Self-Monitoring, Analysis, and Reporting Technology
From Wikipedia, the free encyclopedia
Self-Monitoring, Analysis, and Reporting Technology, or S.M.A.R.T., is a monitoring system for computer hard disks to detect and report on various indicators of reliability, in the hope of anticipating failures.
Contents |
[edit] Background
Fundamentally, hard drives can suffer one of two classes of failures:
- Predictable ones, when some failure modes, especially mechanical wear and aging, happen gradually over time. A monitoring device can detect these, much as a temperature dial on the dashboard of an automobile can warn a driver — before serious damage occurs — that the engine has started to overheat.
- Unpredictable ones, when other failures may occur suddenly and unpredictably, such as an electronic component burning out.
Mechanical failures, which are usually predictable failures, account for 60 percent of drive failure[1]. The purpose of S.M.A.R.T. is to warn a user or system administrator of impending drive failure while time remains to take preventive action — such as copying the data to a replacement device. Approximately 30% of failures can be predicted by S.M.A.R.T.[2] Work at Google on over 100,000 drives has shown little overall predictive value of S.M.A.R.T. status as a whole, but that certain sub-categories of information S.M.A.R.T. implementations might track do correlate with actual failure rates - specifically that following the first scan error, drives are 39 times more likely to fail within 60 days than drives with no such errors and first errors in reallocations, offline reallocations, and probational counts are also strongly correlated to higher failure probabilities.[3]
Pctechguide's page on S.M.A.R.T. (2003)[4] comments that the technology has gone through three phases:
- "In its original incarnation SMART provided failure prediction by monitoring certain online hard drive activities.
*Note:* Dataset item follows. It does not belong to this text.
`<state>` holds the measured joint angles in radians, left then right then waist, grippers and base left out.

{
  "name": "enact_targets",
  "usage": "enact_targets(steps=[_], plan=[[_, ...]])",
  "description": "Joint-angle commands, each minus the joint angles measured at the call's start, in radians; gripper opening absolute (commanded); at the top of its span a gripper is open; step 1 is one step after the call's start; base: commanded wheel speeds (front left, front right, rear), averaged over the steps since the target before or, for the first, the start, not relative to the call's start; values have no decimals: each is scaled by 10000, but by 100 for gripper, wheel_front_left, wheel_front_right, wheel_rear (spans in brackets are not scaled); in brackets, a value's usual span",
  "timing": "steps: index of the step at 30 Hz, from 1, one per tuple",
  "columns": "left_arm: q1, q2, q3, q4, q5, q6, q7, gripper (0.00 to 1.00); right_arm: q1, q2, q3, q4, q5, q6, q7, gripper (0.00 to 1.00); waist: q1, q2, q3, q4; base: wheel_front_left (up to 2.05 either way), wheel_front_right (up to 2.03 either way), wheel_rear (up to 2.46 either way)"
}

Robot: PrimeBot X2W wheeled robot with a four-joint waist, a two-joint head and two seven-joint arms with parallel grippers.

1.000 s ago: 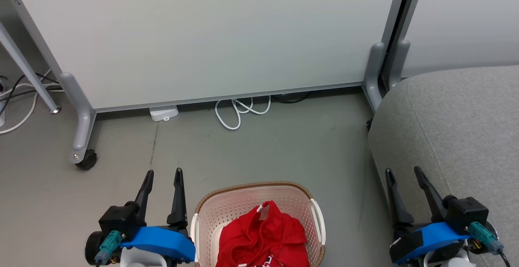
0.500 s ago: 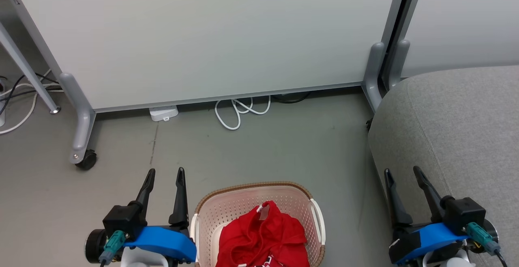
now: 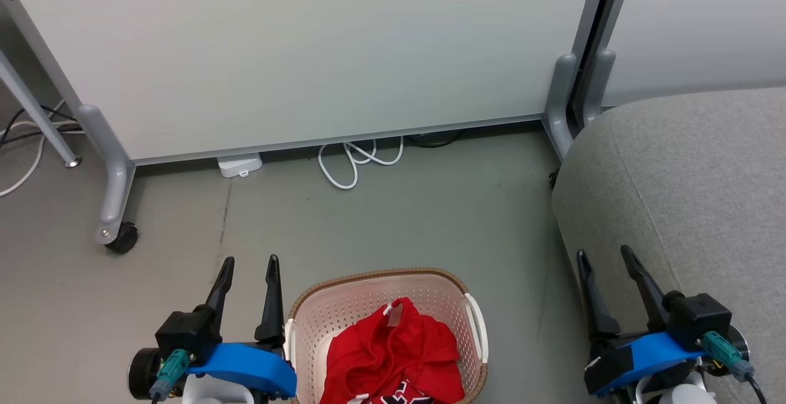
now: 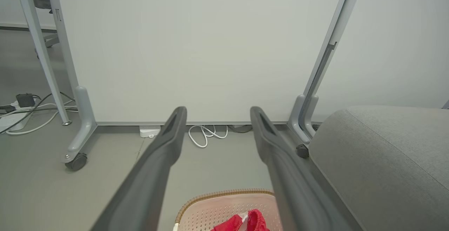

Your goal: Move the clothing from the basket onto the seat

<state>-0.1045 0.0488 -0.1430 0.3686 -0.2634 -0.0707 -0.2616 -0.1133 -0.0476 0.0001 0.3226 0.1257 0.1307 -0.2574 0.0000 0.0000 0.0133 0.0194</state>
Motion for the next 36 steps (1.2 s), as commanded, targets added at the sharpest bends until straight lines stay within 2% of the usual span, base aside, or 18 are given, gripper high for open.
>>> enact_targets(steps=[1,11,18,30,36], plan=[[-147,28,29,32,54,-5,-52,100,-109,-49,59,-20,101,2,-43,100,0,0,103,-103,0,0,0],[-465,38,19,763,32,-196,-50,100,-559,-47,687,-187,157,1,-70,100,0,0,901,-963,0,0,0],[-1011,50,-72,1568,24,-360,-50,100,-975,-41,1106,-393,209,1,-73,100,0,0,1911,-1668,0,0,0],[-2684,299,-802,4026,104,-586,-51,100,-1827,-35,1754,-853,344,1,-87,100,0,0,3761,-2778,0,0,0],[-3554,620,-1139,5020,77,-599,-51,100,-2071,-34,2064,-1212,651,1,-94,100,0,0,4716,-3322,0,0,0]])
A subsequent version improved failure prediction by adding an automatic off-line read scan to monitor additional operations. The latest SMART III technology not only monitors hard drive activities but adds failure prevention by attempting to detect and repair sector errors. Also, whilst earlier versions of the technology only monitored hard drive activity for data that was retrieved by the operating system, SMART III tests all data and all sectors of a drive by using off-line data collection to confirm the drive's health during periods of inactivity."
[edit] History and predecessors
The industry's first hard disk monitoring technology was introduced by IBM in 1992 in their IBM 9337 Disk Arrays for AS/400 servers[5] utilizing IBM 0662 SCSI-2 disk drives. Later it was named Predictive Failure Analysis (PFA) technology. It was measuring several key device health parameters and evaluating them within the drive firmware. Communications between the physical unit and the monitoring software were limited to a binary result - device is OK, or is likely to fail soon.
Later[6] another variant was created by computer manufacturer Compaq and disk drive manufacturers Seagate, Quantum, and Conner, which was named IntelliSafe. The disk drives were measuring the disk health parameters and the values were transferred to the operating system and user-space monitoring software. Each disk drive vendor was free to decide which parameters are to be included for monitoring and what are their thresholds. The unification was at the protocol level with the host.
Compaq submitted their implementation to Small Form Committee for standardization in early 1995[7]. It was supported by IBM, by Compaq's development partners Seagate, Quantum, and Conner, and by Western Digital who did not have a failure prediction system at the time. IntelliSafe's approach was chosen as it gives more flexibility. The resulting jointly-developed standard was named S.M.A.R.T.
[edit] Standards and implementation
Many motherboards will display a warning message when a disk drive approaches failure. Although an industry standard amongst most major hard drive manufacturers,[8] there are some remaining issues and much proprietary "secret knowledge" held by individual manufacturers as to their specific approach. As a result, S.M.A.R.T. is not always implemented correctly on many computer platforms due to the absence of industry-wide software & hardware standards for S.M.A.R.T. data interchange.[citation needed]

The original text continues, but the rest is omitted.